We did not steal the billions, so why should we have to pay?
That is the attitude of many trade unionists, especially in the public sector, as the government tries desperately to establish its ‘Thuma mina’ social compact.
And it is also becoming increasingly clear that organised labour and others are no longer prepared to be fobbed off by commissions of inquiry, panels and task forces established as proclaimed means to remedy whatever problems need to be dealt with.
A plethora of such bodies already exist or have existed, with little positive to show for the effort. Take, as an example, the task team established to report “by July” on the damaging social and economic effects of the dumping of imported poultry onto the domestic market. If it has reported, neither I, the industry nor the unions involved are aware of the fact.
Yet, back in March, Katishi Masemola, general secretary of the Food and Allied Workers’ Union (Fawu) protested that the government’s approach to the poultry industry was “creating havoc”. With the support of FairPlay, Fawu also staged a march on the European Union offices to protest dumping.
The Department of Trade and Industry (DTI) admits that the poultry industry contributes more than 16% to the gross domestic product (GDP) of the country, and generates more than 100 000 jobs throughout its value chain and related industries.

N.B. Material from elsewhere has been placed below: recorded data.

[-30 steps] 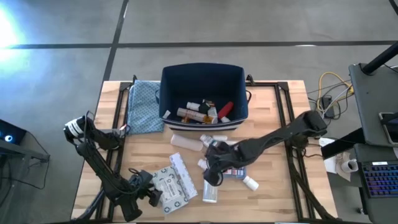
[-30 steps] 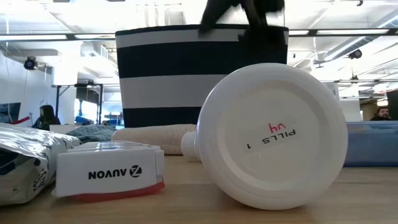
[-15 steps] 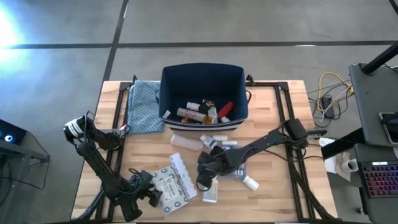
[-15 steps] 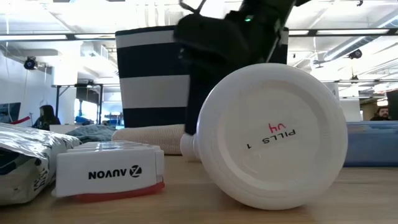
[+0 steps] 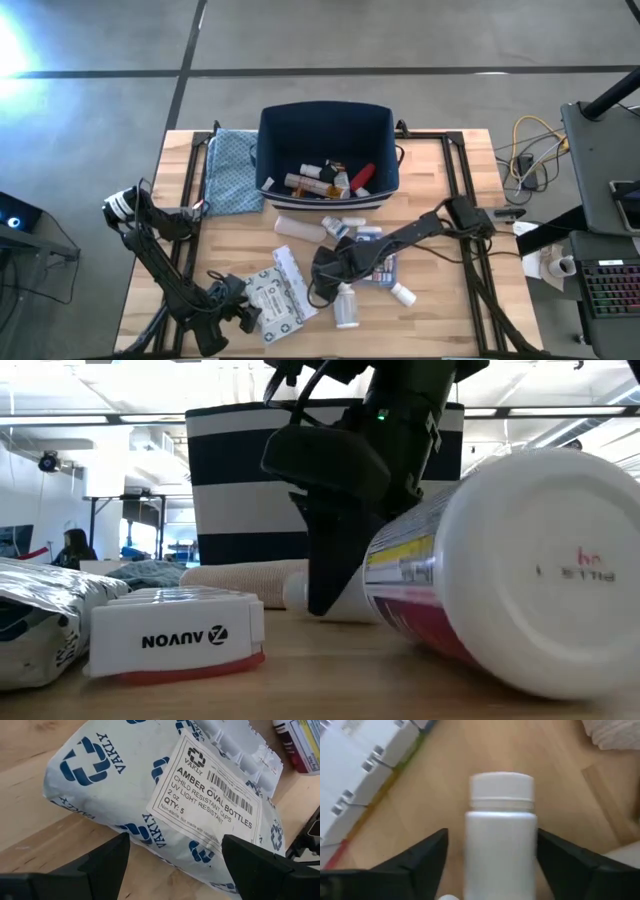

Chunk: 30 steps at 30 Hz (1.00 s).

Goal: Pick & place medical supplies in basket/bin
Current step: Put the white pill bottle into the blue bin

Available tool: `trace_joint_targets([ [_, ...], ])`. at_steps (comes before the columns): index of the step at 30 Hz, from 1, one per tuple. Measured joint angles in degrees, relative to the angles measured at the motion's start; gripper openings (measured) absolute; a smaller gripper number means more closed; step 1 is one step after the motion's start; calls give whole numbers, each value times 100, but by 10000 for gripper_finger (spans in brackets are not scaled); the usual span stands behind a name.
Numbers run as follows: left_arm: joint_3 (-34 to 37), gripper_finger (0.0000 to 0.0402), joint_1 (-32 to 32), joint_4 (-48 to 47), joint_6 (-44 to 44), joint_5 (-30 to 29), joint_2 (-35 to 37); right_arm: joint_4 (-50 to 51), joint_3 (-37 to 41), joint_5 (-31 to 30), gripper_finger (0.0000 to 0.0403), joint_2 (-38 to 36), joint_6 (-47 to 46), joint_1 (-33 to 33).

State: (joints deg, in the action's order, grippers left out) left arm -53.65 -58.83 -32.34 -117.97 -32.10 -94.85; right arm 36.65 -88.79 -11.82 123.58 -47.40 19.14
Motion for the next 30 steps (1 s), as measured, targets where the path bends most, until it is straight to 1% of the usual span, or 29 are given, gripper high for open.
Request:
trace_joint_targets([
  [6, 0, 295, 0, -2, 1, 0, 0, 223, -69, -14, 158, -55, 138, -77],
  [7, 0, 295, 0, -2, 1, 0, 0, 223, -106, -17, 147, -98, 247, -77],
  [13, 0, 295, 0, -2, 1, 0, 0, 203, -762, -210, 146, -633, 968, -62],
  [15, 0, 295, 0, -4, 1, 0, 0, 200, -1122, -433, 146, -867, 1257, -68],
  [17, 2, 295, 0, -6, 1, 0, 0, 202, -1456, -996, 147, -1158, 1641, -73],
  [20, 4, 295, 2, -23, 1, 0, 0, 256, -1899, -2286, 159, -1557, 2176, -193],
  [21, 4, 295, 0, -21, 1, -2, 0, 331, -2031, -2575, 162, -1662, 2278, -319],
  [23, 4, 295, 2, -28, 2, -2, 0, 541, -2269, -2862, 164, -1828, 2372, -676],
  [27, 4, 295, 4, -31, 3, -2, 0, 1114, -2472, -2904, 168, -2043, 2112, -1594],
  [30, 4, 295, 2, -28, 3, -2, 0, 1763, -2474, -2883, 186, -2057, 2061, -2245],
])
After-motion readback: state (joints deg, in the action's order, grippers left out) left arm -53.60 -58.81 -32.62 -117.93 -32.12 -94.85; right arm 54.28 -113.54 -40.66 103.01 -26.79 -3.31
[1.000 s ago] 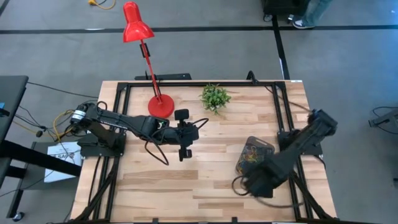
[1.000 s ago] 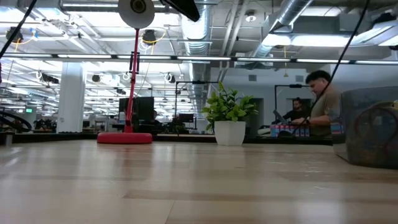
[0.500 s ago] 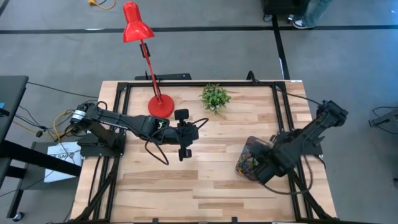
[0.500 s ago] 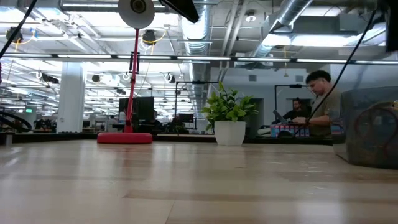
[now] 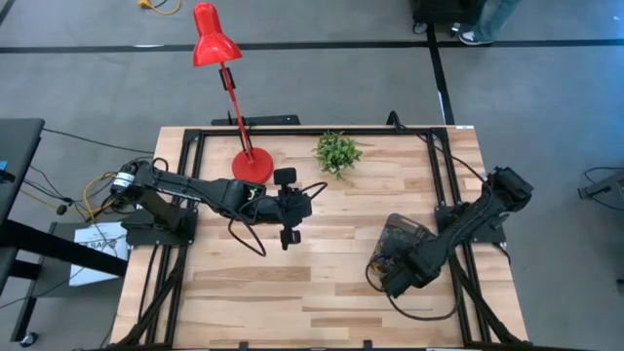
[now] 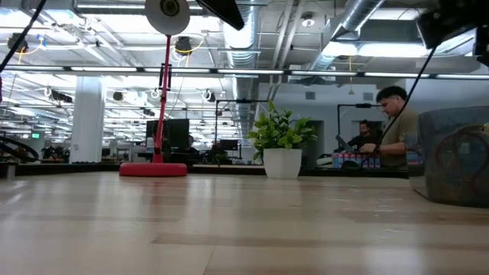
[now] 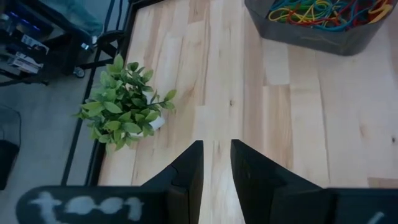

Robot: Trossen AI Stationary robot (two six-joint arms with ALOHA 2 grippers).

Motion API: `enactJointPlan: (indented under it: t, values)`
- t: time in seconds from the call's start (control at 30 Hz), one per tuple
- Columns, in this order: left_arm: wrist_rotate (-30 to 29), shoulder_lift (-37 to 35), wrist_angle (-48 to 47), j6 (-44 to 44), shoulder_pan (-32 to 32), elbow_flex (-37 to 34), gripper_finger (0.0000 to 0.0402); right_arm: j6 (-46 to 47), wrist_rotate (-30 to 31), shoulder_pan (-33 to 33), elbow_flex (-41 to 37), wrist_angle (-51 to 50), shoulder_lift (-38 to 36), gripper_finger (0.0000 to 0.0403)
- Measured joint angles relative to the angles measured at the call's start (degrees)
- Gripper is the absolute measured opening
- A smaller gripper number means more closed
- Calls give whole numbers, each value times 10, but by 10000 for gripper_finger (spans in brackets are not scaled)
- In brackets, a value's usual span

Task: Pick and place items into bin
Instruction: Put the blue rubber band into the black bin, then return to Home Position

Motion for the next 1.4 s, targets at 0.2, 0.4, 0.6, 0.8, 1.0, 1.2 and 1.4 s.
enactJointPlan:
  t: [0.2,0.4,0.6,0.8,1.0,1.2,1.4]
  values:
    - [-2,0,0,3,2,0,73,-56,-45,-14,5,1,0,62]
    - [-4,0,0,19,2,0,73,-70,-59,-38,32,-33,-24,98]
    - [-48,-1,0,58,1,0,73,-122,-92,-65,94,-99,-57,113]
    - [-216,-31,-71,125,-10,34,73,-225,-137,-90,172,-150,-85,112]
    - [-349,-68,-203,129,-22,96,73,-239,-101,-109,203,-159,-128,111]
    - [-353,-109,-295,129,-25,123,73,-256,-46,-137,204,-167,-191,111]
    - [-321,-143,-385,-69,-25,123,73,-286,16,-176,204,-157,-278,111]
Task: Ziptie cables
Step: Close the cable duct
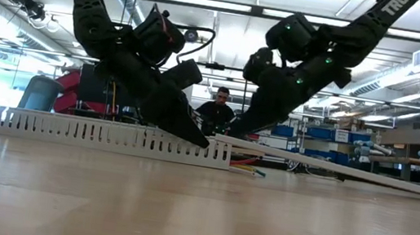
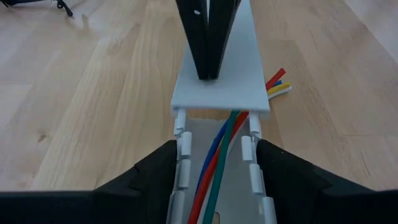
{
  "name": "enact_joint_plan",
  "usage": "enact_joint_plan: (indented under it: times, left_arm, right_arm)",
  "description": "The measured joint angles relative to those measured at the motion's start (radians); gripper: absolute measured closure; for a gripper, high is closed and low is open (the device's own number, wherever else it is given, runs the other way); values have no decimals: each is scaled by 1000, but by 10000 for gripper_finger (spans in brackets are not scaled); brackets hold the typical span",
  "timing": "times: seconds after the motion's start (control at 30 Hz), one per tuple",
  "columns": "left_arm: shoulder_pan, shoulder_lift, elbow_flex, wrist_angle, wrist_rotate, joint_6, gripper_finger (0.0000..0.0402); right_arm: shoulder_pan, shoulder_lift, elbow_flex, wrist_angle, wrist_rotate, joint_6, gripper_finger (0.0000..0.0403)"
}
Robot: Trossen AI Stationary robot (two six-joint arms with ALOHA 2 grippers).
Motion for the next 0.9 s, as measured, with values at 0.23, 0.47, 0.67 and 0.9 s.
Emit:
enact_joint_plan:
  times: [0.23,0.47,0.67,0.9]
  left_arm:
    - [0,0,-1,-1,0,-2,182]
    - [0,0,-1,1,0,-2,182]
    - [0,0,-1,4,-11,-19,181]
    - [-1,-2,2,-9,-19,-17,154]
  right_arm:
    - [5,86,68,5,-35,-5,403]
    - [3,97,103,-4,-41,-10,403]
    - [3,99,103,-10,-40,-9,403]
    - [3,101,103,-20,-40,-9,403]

But rather than support the industry, the policies of the DTI are undermining it.
Even the AGOA (Africa Growth and Opportunities Act) deal, much lauded by the DTI and minister Rob Davies, provides for the effective dumping (free of anti-dumping tariff) of up to 65 000 tons of chicken from the United States — and this is expected to grow.
Of course, the deal also allows South African manufacturers to export duty-free to the US. Ironically, perhaps, the garment industry, almost annihilated by cut-price Asian imports, benefits here.
As a result, there is a widespread view that – with the complicity of government – importers, wholesalers and retailers are profiting, but at the expense of local production. And the loss of domestic production spells the loss of jobs, of family income and the further impoverishment of the majority.
This happened in recent years in Venezuela where, flush with petrodollars, the late President Hugo Chavez imported massive quantities of subsidised food. It increased his popularity but, in the process, almost destroyed domestic agriculture.
The lesson is simple: cheap food may win votes in the short term, but the destruction of domestic production spells disaster.
South Africa seems to be treading a similar path, and not only in relation to poultry. With much of the manufacturing sector clearly in trouble, sugar is another — highly competitive — agribusiness that government accepts is being unfairly dumped upon.
As late as June 25, when irate sugar planters in KwaZulu-Natal marched in protest about the import of cut-priced — “dumped” — sugar, Lionel October, director-general of the department of trade and industry, admitted to the protestors: “Lots of sugar has come into the country and the industry is bleeding.”
It was the very point the protestors were making.
But nothing has been done. “These things take time,” a DTI official said, pointing out that there were “many complications”.
Yet, while the details of various trade agreements are often complicated, the underlying facts are usually quite straightforward and, on purely domestic issues, there should be no complications.
A broader view
Take, for example, the again highlighted issue of sanitary products for schoolgirls. A “panel” was set up to look into the removal of value added tax (VAT) from sanitary products and has still not been heard from.
However, both before, and in line with the Mandela 100 celebrations, voluntary organisations have ensured that thousands of girls do not miss school because of the lack of something so essential. And 15% of all the money raised continues to go into government coffers, courtesy of VAT.
Trying to justify not extending the number of products to be zero-rated for VAT — and in support of the latest fuel price rise — government supporters tend to ask: “But where will government get the money it needs?”
This, coming in the wake of the announcement that there was R19bn of “irregular expenditure” at Eskom, encourages not just cynicism, but anger.
The major focus for this will probably be the backlash against fuel price increases. It promises to trigger one of the biggest protests of recent times. Hopefully, it will not be seen in isolation; a broader view will prevail.
Government should perhaps be reminded that, as FairPlay has pointed out, dumping from the European Union resulted in Senegal at one stage losing 70% of its broiler chicken production. And it was only after 120 000 jobs were lost in the Cameroon that the government there finally took steps to halt the annihilation of the local poultry industry.